◆ Problem to work on: Nothing in the data should be left out, so repeat it all exactly.

Saved entries:
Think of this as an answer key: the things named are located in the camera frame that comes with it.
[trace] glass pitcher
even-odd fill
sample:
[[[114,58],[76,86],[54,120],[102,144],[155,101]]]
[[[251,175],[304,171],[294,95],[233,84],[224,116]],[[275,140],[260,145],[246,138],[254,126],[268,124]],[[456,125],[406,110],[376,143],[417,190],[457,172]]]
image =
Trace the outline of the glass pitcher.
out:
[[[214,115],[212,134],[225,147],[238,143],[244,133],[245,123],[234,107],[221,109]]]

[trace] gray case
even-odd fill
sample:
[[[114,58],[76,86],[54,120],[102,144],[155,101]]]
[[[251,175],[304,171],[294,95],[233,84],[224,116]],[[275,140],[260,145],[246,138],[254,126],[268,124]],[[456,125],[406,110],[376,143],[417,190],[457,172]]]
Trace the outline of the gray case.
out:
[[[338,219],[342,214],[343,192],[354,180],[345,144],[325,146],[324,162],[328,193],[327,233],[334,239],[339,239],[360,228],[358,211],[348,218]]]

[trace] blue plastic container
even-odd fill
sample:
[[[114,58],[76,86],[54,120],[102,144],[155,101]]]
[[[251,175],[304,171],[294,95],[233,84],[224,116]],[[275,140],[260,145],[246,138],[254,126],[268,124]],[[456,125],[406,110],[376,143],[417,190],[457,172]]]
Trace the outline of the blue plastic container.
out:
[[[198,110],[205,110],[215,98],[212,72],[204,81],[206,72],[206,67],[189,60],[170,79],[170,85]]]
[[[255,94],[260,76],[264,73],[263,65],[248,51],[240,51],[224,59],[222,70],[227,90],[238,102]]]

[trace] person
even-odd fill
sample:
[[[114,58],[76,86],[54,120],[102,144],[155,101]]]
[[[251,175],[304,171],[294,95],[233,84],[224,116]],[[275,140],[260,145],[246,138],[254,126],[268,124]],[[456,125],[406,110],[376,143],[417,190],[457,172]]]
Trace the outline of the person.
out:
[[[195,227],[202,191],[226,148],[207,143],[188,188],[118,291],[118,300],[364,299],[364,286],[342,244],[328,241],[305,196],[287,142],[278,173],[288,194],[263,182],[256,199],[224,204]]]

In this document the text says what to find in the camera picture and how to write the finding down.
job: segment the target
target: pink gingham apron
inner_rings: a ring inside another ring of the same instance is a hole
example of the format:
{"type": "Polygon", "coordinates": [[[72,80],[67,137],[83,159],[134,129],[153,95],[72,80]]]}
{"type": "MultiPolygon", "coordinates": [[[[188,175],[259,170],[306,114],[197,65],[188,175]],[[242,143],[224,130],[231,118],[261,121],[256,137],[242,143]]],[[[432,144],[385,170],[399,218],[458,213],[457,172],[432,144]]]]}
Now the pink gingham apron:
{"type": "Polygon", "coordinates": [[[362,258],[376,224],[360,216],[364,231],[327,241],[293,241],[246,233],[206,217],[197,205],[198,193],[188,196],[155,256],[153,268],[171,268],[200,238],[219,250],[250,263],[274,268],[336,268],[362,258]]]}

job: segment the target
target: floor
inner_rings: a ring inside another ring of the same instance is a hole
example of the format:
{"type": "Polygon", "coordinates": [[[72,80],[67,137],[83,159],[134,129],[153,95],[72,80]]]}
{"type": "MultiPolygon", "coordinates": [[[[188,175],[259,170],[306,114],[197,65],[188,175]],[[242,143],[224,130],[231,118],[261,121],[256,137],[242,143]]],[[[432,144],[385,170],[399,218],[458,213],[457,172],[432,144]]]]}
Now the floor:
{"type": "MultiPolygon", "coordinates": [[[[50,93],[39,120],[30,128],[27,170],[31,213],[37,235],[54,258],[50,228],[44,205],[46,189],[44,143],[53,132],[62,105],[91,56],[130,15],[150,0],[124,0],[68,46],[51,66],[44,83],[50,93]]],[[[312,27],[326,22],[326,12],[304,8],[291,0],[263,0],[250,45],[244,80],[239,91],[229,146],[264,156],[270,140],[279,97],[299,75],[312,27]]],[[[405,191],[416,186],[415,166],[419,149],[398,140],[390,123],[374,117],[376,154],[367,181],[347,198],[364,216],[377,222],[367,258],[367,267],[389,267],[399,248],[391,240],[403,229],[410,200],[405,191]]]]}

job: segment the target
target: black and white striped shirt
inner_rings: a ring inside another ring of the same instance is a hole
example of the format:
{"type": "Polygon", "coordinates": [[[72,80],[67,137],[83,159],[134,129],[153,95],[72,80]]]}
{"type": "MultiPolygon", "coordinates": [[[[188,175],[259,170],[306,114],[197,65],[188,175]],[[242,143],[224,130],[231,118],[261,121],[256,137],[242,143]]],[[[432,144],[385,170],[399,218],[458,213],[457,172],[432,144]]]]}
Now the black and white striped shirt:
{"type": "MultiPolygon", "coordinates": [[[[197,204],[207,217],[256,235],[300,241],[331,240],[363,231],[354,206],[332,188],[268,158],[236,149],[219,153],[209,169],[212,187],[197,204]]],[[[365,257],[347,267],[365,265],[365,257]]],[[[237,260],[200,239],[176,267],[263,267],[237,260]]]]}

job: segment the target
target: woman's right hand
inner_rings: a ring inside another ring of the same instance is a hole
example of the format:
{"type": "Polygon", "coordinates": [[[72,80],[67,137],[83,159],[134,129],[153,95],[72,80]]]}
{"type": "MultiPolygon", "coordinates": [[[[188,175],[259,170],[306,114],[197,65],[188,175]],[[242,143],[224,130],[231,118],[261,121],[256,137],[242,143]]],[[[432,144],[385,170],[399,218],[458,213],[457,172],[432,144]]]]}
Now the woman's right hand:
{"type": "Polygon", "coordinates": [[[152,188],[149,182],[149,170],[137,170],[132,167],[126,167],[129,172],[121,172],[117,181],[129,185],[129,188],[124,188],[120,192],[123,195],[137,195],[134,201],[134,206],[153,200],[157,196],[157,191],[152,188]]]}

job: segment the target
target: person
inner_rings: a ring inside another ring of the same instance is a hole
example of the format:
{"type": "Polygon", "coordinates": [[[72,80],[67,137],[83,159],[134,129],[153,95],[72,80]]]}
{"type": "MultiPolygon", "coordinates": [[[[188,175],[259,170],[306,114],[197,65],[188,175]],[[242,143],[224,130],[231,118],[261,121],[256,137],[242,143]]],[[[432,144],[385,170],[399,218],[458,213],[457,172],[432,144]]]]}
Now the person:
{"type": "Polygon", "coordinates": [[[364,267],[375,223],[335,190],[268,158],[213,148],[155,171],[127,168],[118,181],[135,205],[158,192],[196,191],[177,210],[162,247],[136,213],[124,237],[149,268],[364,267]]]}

◆ Final answer:
Think of this as an answer key: the things named are located in the camera frame that comes with it.
[trace] glass pitcher
even-odd fill
sample:
[[[114,58],[76,86],[54,120],[102,144],[155,101]]]
[[[251,175],[304,171],[294,95],[233,84],[224,116]],[[275,140],[260,145],[246,138],[254,126],[268,124]],[[456,125],[406,110],[376,143],[417,190],[457,172]]]
image =
Trace the outline of the glass pitcher.
out:
[[[214,115],[212,134],[225,147],[238,143],[244,133],[245,123],[234,107],[221,109]]]

[trace] gray case
even-odd fill
sample:
[[[114,58],[76,86],[54,120],[102,144],[155,101]]]
[[[251,175],[304,171],[294,95],[233,84],[224,116]],[[275,140],[260,145],[246,138],[254,126],[268,124]],[[456,125],[406,110],[376,143],[417,190],[457,172]]]
Trace the outline of the gray case.
out:
[[[338,219],[342,214],[343,192],[354,180],[345,144],[325,146],[324,162],[328,193],[327,233],[334,239],[339,239],[360,228],[358,211],[348,218]]]

[trace] blue plastic container
even-odd fill
sample:
[[[114,58],[76,86],[54,120],[102,144],[155,101]]]
[[[251,175],[304,171],[294,95],[233,84],[224,116]],[[275,140],[260,145],[246,138],[254,126],[268,124]],[[456,125],[406,110],[376,143],[417,190],[457,172]]]
Trace the outline of the blue plastic container.
out:
[[[198,110],[205,110],[215,98],[212,72],[204,81],[206,72],[206,67],[189,60],[170,79],[170,85]]]
[[[255,94],[260,76],[264,73],[263,65],[248,51],[240,51],[224,59],[222,70],[227,90],[238,102]]]

[trace] person
even-odd fill
sample:
[[[114,58],[76,86],[54,120],[102,144],[155,101]]]
[[[251,175],[304,171],[294,95],[233,84],[224,116]],[[275,140],[260,145],[246,138],[254,126],[268,124]],[[456,125],[406,110],[376,143],[417,190],[457,172]]]
Trace the outline of the person.
out:
[[[195,227],[202,191],[226,148],[207,143],[188,188],[118,291],[118,300],[364,299],[364,286],[342,244],[328,241],[305,196],[287,142],[278,173],[288,194],[263,182],[256,199],[224,204]]]

In this document the text says what to find in the camera picture and how to write the finding down.
job: segment the target
target: pink gingham apron
inner_rings: a ring inside another ring of the same instance is a hole
example of the format:
{"type": "Polygon", "coordinates": [[[72,80],[67,137],[83,159],[134,129],[153,95],[72,80]]]}
{"type": "MultiPolygon", "coordinates": [[[[188,175],[259,170],[306,114],[197,65],[188,175]],[[242,143],[224,130],[231,118],[261,121],[256,137],[242,143]]],[[[432,144],[385,170],[399,218],[458,213],[457,172],[432,144]]]]}
Now the pink gingham apron:
{"type": "Polygon", "coordinates": [[[362,258],[376,224],[360,216],[364,231],[327,241],[293,241],[246,233],[206,217],[197,205],[198,193],[188,196],[155,256],[153,268],[171,268],[200,238],[219,250],[250,263],[274,268],[336,268],[362,258]]]}

job: segment the target
target: floor
inner_rings: a ring inside another ring of the same instance is a hole
example of the format:
{"type": "Polygon", "coordinates": [[[72,80],[67,137],[83,159],[134,129],[153,95],[72,80]]]}
{"type": "MultiPolygon", "coordinates": [[[[188,175],[259,170],[306,114],[197,65],[188,175]],[[242,143],[224,130],[231,118],[261,121],[256,137],[242,143]]],[[[432,144],[385,170],[399,218],[458,213],[457,172],[432,144]]]]}
Now the floor:
{"type": "MultiPolygon", "coordinates": [[[[50,93],[39,120],[30,128],[27,170],[31,213],[37,235],[54,258],[50,228],[44,205],[46,189],[44,143],[53,132],[62,105],[91,56],[130,15],[150,0],[124,0],[68,46],[51,66],[44,83],[50,93]]],[[[312,27],[326,22],[326,12],[304,8],[291,0],[263,0],[250,45],[244,80],[239,91],[229,146],[264,156],[270,140],[279,97],[299,75],[312,27]]],[[[405,191],[416,186],[415,166],[419,149],[398,140],[390,123],[374,117],[376,154],[367,181],[347,198],[364,216],[377,222],[367,258],[367,267],[389,267],[399,248],[391,240],[403,229],[410,200],[405,191]]]]}

job: segment the target
target: black and white striped shirt
inner_rings: a ring inside another ring of the same instance is a hole
example of the format:
{"type": "Polygon", "coordinates": [[[72,80],[67,137],[83,159],[134,129],[153,95],[72,80]]]}
{"type": "MultiPolygon", "coordinates": [[[[188,175],[259,170],[306,114],[197,65],[188,175]],[[242,143],[224,130],[231,118],[261,121],[256,137],[242,143]]],[[[432,144],[385,170],[399,218],[458,213],[457,172],[432,144]]]]}
Now the black and white striped shirt:
{"type": "MultiPolygon", "coordinates": [[[[197,204],[207,217],[256,235],[300,241],[331,240],[363,231],[354,206],[332,188],[268,158],[236,149],[219,153],[209,169],[212,187],[197,204]]],[[[365,257],[347,267],[365,265],[365,257]]],[[[237,260],[200,239],[176,267],[263,267],[237,260]]]]}

job: segment the target
target: woman's right hand
inner_rings: a ring inside another ring of the same instance is a hole
example of the format:
{"type": "Polygon", "coordinates": [[[72,80],[67,137],[83,159],[134,129],[153,95],[72,80]]]}
{"type": "MultiPolygon", "coordinates": [[[[188,175],[259,170],[306,114],[197,65],[188,175]],[[242,143],[224,130],[231,118],[261,121],[256,137],[242,143]]],[[[432,144],[385,170],[399,218],[458,213],[457,172],[432,144]]]]}
Now the woman's right hand:
{"type": "Polygon", "coordinates": [[[152,188],[149,182],[149,170],[137,170],[132,167],[126,167],[129,172],[121,172],[117,181],[129,185],[129,188],[124,188],[120,192],[123,195],[137,195],[134,201],[134,206],[153,200],[157,196],[157,191],[152,188]]]}

job: segment the target
target: person
inner_rings: a ring inside another ring of the same instance is a hole
example of the format:
{"type": "Polygon", "coordinates": [[[72,80],[67,137],[83,159],[134,129],[153,95],[72,80]]]}
{"type": "MultiPolygon", "coordinates": [[[[188,175],[259,170],[306,114],[197,65],[188,175]],[[242,143],[224,130],[231,118],[261,121],[256,137],[242,143]]],[[[432,144],[385,170],[399,218],[458,213],[457,172],[432,144]]]]}
Now the person:
{"type": "Polygon", "coordinates": [[[364,267],[375,223],[335,190],[268,158],[213,148],[155,171],[127,168],[118,181],[135,205],[158,192],[196,191],[177,210],[162,247],[136,213],[124,237],[149,268],[364,267]]]}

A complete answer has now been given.